Окрик Наумова прервал размышления. Его звали в коллектив. Японцы сидели за столом и любовались закатом. Наумов кипятил воду на примусе.
– О, чаёк будет! – обрадовался Александр.
– Ошибаетесь, доктор. Окимура-сан желает лапши.
За ужином Наумов снова наливал коньяк. Японцы предлагали свои национальные кушанья – сублимированные водоросли, рыбу и что-то ещё. Наумов всё дегустировал и то ли притворялся, то ли ему на самом деле нравилось. Александр попробовал – совершенно безвкусные тоненькие сухие пластинки, отдающие застарелым рыбьим жиром. Начались разговоры по-английски на археологические темы. Александр сослался на усталость, извинился и ушёл. В пропахшей дымом костров старой палатке к нему быстро вернулось хорошее настроение. Он забрался в спальник и сразу уснул.

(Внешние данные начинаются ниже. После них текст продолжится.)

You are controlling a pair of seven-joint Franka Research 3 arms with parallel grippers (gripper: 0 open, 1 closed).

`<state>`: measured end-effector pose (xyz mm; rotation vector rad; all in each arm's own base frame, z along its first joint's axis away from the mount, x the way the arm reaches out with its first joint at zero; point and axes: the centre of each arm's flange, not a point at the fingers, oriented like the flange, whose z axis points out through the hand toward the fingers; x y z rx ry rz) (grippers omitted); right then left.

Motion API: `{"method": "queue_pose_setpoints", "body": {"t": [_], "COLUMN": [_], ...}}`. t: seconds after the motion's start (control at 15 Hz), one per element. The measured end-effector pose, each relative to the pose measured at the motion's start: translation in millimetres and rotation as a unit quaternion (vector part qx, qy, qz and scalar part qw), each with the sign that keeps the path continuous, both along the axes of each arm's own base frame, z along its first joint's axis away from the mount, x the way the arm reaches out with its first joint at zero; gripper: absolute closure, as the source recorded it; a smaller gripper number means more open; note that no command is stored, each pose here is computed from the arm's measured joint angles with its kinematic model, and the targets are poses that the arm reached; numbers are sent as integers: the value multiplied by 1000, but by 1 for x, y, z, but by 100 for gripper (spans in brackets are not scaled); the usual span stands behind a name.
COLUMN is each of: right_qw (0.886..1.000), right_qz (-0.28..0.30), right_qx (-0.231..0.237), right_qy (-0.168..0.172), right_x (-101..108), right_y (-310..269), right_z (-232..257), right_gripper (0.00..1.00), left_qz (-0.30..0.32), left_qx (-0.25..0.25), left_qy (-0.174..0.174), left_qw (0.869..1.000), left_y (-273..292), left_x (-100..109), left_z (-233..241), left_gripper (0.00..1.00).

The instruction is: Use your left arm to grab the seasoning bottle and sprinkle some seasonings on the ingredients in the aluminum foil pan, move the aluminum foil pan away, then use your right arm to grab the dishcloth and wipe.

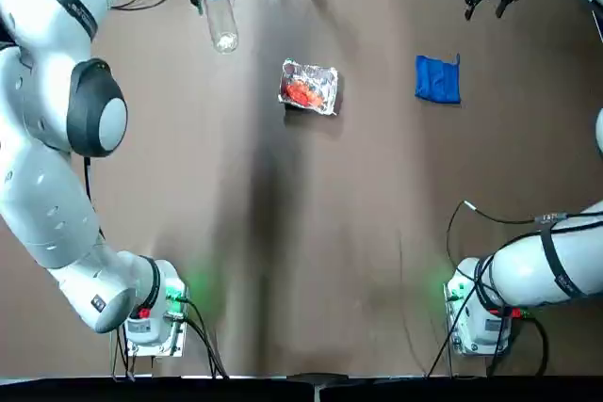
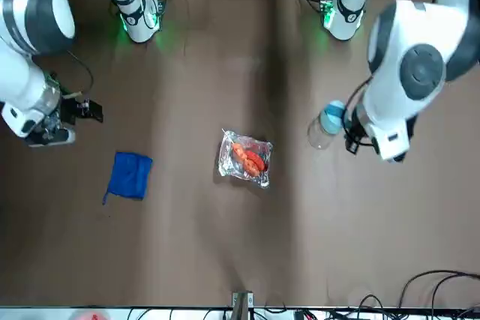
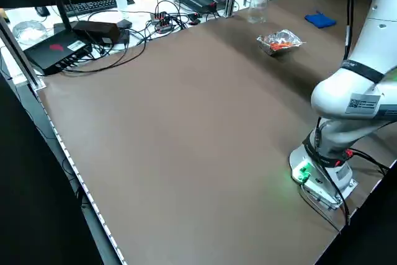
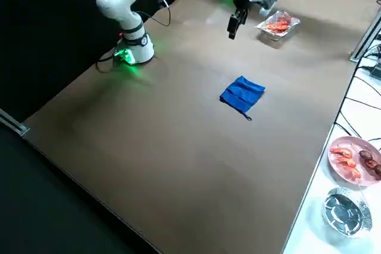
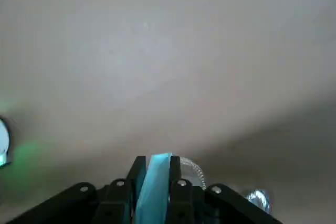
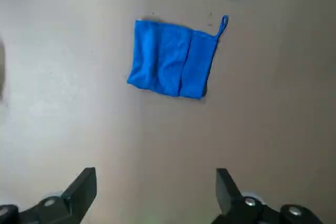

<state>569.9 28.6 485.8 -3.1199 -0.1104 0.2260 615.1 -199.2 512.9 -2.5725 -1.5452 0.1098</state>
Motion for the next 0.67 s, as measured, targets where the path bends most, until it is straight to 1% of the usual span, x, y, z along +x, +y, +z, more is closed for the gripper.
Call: {"method": "queue_pose_setpoints", "body": {"t": [0.13, 0.27, 0.33, 0.4, 0.53, 0.67], "right_qw": [1000, 1000, 1000, 1000, 1000, 1000], "right_qz": [0, -1, -1, 0, -2, -15], "right_qx": [-2, -5, -7, -11, -15, -11], "right_qy": [3, 4, 5, 3, 3, 6], "right_x": [11, 23, 30, 43, 52, 57], "right_y": [1, 2, 3, 4, 3, -6], "right_z": [-23, -52, -69, -105, -136, -162], "right_gripper": [0, 0, 0, 0, 0, 0], "left_qz": [6, 18, 25, 40, 59, 102], "left_qx": [-8, -12, -13, -12, -11, -8], "left_qy": [-11, -25, -27, -30, -35, -51], "left_qw": [1000, 999, 999, 999, 998, 993], "left_y": [33, 59, 68, 87, 104, 116], "left_x": [12, 17, 17, 15, 12, 10], "left_z": [-24, -51, -65, -94, -120, -141], "left_gripper": [77, 77, 77, 77, 77, 77]}}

Он проснулся от вкусного запаха печёной на углях рыбы. Полог входа был приоткрыт и солнечные лучи, пробиваясь сквозь дым, били прямо на его лежанку. Ния уже суетилась у костра.
– С новым Солнцем, Забда! Вставай скорее, рыба вкуснее, когда горячая.
– Ты добрая жена. Как ты всегда успеваешь встать раньше, чем я проснусь?
– Я хочу, чтобы тебе было хорошо. Тебе же хорошо?
– Очень хорошо! И очень вкусно! – проговорил он, проглатывая кусок горячей рыбы.
Покончив с рыбой, он сунул в рот пару листьев черемши, облизал жир с ладони, накинул одежду и подпоясался ремнём с висящим на нём каменным ножом.
– Когда мне ждать тебя, муж?
– Хочу сходить к Загу. Давно не видел его. Как разговор сложится, так и вернусь. Дай-ка мне хороший кусок рыбы для Змея.